Setting a passphrase to the private key is optional but recommended. This protects the connection with multiple factors (Something you know, the passphrase. Something you have, the key)

This created two files id_ed25519 and id_ed25519.pub. id_ed25519 is your private key and should never be shared or leave your workstation. id_ed25519.pub is the public key, it can and will be shared.

cat ~/.ssh/id_ed25519.pub

Copy the SSH Public Key to the Remote Host

In order for the host to allow your private key to connect you need to give it your public key. The public key needs to go in the authorized_keys file of your user's home directory (ex: /home/{user}/.ssh/authorized_keys).
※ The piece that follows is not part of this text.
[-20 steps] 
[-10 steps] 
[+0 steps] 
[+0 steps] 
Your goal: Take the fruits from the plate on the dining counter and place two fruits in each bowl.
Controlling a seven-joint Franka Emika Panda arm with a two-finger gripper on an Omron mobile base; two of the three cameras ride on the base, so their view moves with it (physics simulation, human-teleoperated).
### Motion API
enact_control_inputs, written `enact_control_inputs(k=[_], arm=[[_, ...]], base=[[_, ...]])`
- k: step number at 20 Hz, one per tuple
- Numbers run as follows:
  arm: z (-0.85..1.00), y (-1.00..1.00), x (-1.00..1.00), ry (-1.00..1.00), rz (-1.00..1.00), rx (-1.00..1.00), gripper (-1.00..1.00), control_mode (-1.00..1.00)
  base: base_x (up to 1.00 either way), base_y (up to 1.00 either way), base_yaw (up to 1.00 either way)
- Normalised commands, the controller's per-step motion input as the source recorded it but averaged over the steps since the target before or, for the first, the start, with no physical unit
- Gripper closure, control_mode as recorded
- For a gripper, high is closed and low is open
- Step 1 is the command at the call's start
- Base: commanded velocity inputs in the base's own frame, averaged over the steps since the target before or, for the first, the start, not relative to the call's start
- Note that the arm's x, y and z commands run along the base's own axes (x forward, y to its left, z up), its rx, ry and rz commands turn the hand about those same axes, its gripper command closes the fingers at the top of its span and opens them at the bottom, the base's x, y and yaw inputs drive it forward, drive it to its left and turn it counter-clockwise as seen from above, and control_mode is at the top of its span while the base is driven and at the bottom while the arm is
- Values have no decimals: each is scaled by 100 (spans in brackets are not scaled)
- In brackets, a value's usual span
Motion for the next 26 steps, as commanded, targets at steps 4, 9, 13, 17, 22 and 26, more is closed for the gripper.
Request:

The file then needs to be read/writable for the user only (600)

The ssh-copy-id cli will automatically do all of this for you.

Copy the key using the ssh-copy-id command 

ssh-copy-id {user}@{serverip}
- EXAMPLE: ssh-copy-id testuser@10.45.2.1

Enter your user password 

{user}@{serverip}'s password:
- EXAMPLE: testuser@10.45.2.1's password:

Login to the remote Host without a password

Now that your public key has been added to the host we can login.

Login 

ssh {user}@{serverip}
- EXAMPLE: ssh testuser@10.45.2.1

Now you can connect to the server without a password.

You can very the authorized_keys file

ls -l ~/.ssh/authorized_keys
cat ~/.ssh/authorized_keys

Disable Password Login

We can enforce the use of SSH Keys by disabling password authentication, as recommended by the NIST standard

Edit the sshd config file 

sudo vi /etc/ssh/sshd_config

Find the line for PasswordAuthentication and set it to no

PasswordAuthentication no

Aditional Information

SSH (Secure Shell or Secure Socket Shell) is a network protocol that gives users -- particularly systems administrators -- a secure way to access a computer over an unsecured network.

In addition to providing strong encryption, SSH is widely used by network administrators to manage systems and applications remotely, enabling them to log in to another computer over a network, execute commands and move files from one computer to another.

SSH runs on the TCP/IP protocol suite in a client-server architecture. SSH provides encryption and authentication using public key cryptography. The most basic use of SSH is to connect to a remote host for a terminal session.